▸ TASK TO CARRY OUT:
Find the string "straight" in the listing and report every line that has it.

▸ SOURCE MATERIAL:
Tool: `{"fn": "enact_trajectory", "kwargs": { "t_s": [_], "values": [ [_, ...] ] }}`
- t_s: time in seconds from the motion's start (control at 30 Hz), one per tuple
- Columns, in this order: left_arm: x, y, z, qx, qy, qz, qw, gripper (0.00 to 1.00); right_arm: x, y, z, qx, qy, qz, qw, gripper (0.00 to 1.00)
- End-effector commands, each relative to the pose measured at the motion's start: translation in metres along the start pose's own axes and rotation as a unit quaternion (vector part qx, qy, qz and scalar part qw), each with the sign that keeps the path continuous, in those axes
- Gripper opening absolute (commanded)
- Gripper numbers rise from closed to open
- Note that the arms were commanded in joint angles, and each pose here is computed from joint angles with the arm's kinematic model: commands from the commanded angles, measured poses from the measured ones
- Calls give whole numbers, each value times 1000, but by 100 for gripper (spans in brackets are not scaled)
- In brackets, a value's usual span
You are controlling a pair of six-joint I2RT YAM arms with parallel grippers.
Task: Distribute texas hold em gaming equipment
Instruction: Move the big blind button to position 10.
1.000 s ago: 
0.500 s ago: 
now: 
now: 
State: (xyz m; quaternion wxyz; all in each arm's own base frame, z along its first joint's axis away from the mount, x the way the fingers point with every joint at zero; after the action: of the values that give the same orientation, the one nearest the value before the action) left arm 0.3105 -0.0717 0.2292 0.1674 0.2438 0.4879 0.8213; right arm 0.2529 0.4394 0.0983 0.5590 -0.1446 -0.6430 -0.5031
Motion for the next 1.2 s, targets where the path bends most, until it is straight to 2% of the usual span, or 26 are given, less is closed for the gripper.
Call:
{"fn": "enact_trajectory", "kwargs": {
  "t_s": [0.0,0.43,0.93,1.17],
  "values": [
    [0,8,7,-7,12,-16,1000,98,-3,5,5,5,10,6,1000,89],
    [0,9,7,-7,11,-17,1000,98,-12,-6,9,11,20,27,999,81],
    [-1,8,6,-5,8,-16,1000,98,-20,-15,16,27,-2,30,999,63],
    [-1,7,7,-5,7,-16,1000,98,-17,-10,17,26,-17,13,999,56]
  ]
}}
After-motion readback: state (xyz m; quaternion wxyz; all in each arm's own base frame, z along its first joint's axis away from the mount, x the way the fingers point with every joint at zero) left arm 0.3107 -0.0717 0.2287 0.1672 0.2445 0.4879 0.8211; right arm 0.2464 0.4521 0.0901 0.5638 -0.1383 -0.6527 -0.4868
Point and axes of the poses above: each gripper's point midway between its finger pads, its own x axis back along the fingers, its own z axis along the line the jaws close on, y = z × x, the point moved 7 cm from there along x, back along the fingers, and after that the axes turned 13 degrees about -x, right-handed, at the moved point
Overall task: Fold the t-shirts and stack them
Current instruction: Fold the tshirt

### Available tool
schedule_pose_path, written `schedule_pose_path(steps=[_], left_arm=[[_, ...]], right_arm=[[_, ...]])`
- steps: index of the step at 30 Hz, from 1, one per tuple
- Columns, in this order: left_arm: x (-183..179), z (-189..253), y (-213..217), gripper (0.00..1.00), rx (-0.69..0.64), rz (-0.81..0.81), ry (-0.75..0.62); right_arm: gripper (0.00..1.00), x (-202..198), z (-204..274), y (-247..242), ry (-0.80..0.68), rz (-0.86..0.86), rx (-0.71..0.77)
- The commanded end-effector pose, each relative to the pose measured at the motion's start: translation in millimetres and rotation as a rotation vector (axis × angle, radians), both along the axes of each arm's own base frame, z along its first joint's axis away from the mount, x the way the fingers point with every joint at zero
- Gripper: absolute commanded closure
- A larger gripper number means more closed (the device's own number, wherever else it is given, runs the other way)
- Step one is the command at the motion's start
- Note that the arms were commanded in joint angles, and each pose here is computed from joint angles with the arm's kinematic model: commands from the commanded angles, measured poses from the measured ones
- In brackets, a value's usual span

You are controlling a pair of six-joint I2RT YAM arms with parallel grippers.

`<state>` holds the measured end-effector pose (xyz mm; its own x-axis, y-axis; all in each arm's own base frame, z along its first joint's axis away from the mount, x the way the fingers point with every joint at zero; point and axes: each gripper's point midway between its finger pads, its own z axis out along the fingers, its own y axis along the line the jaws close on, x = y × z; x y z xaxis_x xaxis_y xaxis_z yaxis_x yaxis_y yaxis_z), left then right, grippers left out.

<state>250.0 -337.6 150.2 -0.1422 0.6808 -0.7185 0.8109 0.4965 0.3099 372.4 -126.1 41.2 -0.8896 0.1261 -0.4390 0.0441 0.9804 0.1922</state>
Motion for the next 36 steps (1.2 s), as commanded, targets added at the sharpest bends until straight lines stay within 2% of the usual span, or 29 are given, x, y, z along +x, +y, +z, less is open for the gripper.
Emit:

▸ EXPECTED OUTPUT:
Motion for the next 1.2 s, targets where the path bends most, until it is straight to 2% of the usual span, or 26 are given, less is closed for the gripper.
Motion for the next 36 steps (1.2 s), as commanded, targets added at the sharpest bends until straight lines stay within 2% of the usual span, or 29 are given, x, y, z along +x, +y, +z, less is open for the gripper.

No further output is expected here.